Deep Learning Using Google’s TensorFlow Keras | by Khyati Bareja | Aug, 2024


A computer would deserve to be called intelligent if it could deceive a human into believing that it was human. — Alan Turing

In this section we discuss the basics of Neural Networks and how deep Learning can be done using TensorFlow.

Neural networks are the structures that allow us to perform deep learning. Deep learning is well, extremely deep. It is certainly possible for anyone to build and train their own deep learning models that can be used to solve real-world problems. This article covers TensorFlow at an introductory level and will also introduce you to Keras which makes working with TensorFlow a lot easier.

TensorFlow

TensorFlow is Google’s open source, end-to-end, Machine Learning framework. It can be used to create many different types of machine learning models but its powerful when working with neural networks. Historically it was developed by the Google Brain team and it allows you to build state of the art machine learning applications.

TensorFlow is compatible with a wide range of hardware and devices and a TensorFlow model can be trained and deployed to a wide range of hardware including CPUs, GPUs and TPUs. Single machines or cluster of machines can be used for training TensorFlow models.

TensorFlow Lite: It is which is specifically for deploying models to mobile and embedded devices.

(No date) Tensorflow lite architecture. Available at: https://www.researchgate.net/figure/TensorFlow-Lite-architecture-19_fig5_337827030 (Accessed: 20 August 2024).
Architecture of TensorFlow Lite

TensorFlow.js: which is a JavaScript library for training and deploying models in the browser and on node.js.

TensorFlow Extended (TFX): which is an end-to-end platform for deploying machine learning pipelines. TensorFlow extended can be used to manage machine learning pipelines throughout their lifecycle.

Keras

Keras is an open-source neural network library, written in Python. It runs on top of other machine learning frameworks, such as TensorFlow, Microsoft’s cognitive toolkit and Theano. Keras is a high level API, which facilitates fast experimentation. Keras was designed to facilitate fast experimentation with deep neural networks . It is easy to use, it is modular and extensible. Keras was designed to be an interface rather than a standalone machine learning framework. It can be used in conjunction with CPUs and GPUs.

In 2017 Google’s TensorFlow team decided to support Keras in TensorFlow’s core library. TensorFlow Keras is TensorFlow’s implementation of the Keras API specification (tk.keras). TensorFlow Keras is a high-level API to build and train models that include first class support for TensorFlow specific functionality. It makes TensorFlow easier to use without sacrificing some of the flexibility and performance.

Relationship between TensorFlow and Keras

Example of ML using Tensorflow Keras:

Lets start with a simple example for machine learning. There is a relationship between the X and Y values.

Which is : Y = 2X — 1

So if you saw it, how did you get that? Maybe you noticed that the Y value increases by 2 while the X value only increases by 1. And then you may have seen that when X was zero, Y was -1, so you figured that Y = 2X — 1. That’s exactly the principle that all machine learning algorithms work on. So if we dive in further this is the entire code that you can use to create a machine-learning model which figures out what matches these numbers to each other.
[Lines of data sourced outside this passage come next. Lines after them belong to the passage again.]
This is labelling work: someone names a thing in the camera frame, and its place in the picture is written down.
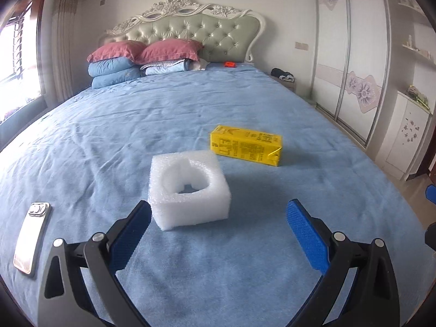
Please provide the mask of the lower blue pillow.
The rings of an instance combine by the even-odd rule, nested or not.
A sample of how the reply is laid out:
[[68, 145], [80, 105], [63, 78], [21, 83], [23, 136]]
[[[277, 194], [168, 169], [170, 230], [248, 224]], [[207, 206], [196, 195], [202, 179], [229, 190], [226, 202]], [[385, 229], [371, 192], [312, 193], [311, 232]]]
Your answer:
[[122, 71], [114, 72], [108, 75], [97, 76], [92, 80], [92, 88], [100, 89], [107, 86], [113, 86], [144, 76], [144, 73], [138, 67], [132, 67]]

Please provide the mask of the yellow drink carton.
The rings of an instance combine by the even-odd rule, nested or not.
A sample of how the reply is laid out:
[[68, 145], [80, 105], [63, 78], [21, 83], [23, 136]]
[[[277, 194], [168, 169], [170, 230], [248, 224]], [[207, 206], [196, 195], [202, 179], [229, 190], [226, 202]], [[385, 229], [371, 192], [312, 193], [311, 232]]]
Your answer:
[[210, 133], [210, 147], [220, 156], [278, 167], [282, 138], [263, 131], [219, 125]]

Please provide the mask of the white sliding wardrobe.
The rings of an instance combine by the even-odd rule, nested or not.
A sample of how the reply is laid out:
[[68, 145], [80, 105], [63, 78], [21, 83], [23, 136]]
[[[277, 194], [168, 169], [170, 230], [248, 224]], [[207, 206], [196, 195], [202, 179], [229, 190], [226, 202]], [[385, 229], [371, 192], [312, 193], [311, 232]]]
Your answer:
[[384, 0], [316, 0], [312, 98], [367, 146], [383, 95], [388, 55]]

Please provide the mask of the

Sample code illustrating the Machine learning model

This first line defines the model itself. A model is a trained neural network, and this example illustrates the simplest possible neural network, which in this case is a single layer indicated by the keras.layers.Dense code. And that layer has a single neuron in it, indicated by units =1. Here it can be seen that we also feed a single value into the neural network which is the X value. And we will have the neural network predict the Y value for that X. So that’s the reason we just say that the input_shape=[1].

When we compile the model there are two functions, the loss and the optimizer.

Functions during compilation of the model

These are the key to the machine learning. Now how it works is that the model will make a guess about the relationship between the numbers. For example it might guess that Y = 5X + 5. And when training it will calculate how good or how bad that guess is, using the loss function. Further it uses the optimizer function to generate another guess. Here the logic is that the combination of these two functions will eventually get closer and closer to the correct formula. Here in our case as illustrated above it will go through the loop 500 times which is decided using the epochs, making a guess, calculating how accurate that guess is and then using the optimizer to enhance that guess and so on. The data itself is setup as an array of Xs and Ys and our process of matching them to each other is in the fit method of the model. In literal words, it would mean that we are telling the model that “fit the Xs to the Ys and try this 500 times”. Once that is done we’ll have a trained model. In the last line of code we ask the model to predict the value of Y when X = 10, considering the example one might think that the answer is 19, but it isn’t its actually something like 18.9998. Why do you think that might be ? That is because the system was trained to match only six pairs of numbers, which looks like a straight line relationship between them for those six, but it may not be a straight line for the values outside those six. There is a very high probability that it is a straight line but it still isn’t certain. And this probability is built into the prediction, so its telling us a value very close to 19 instead of 19.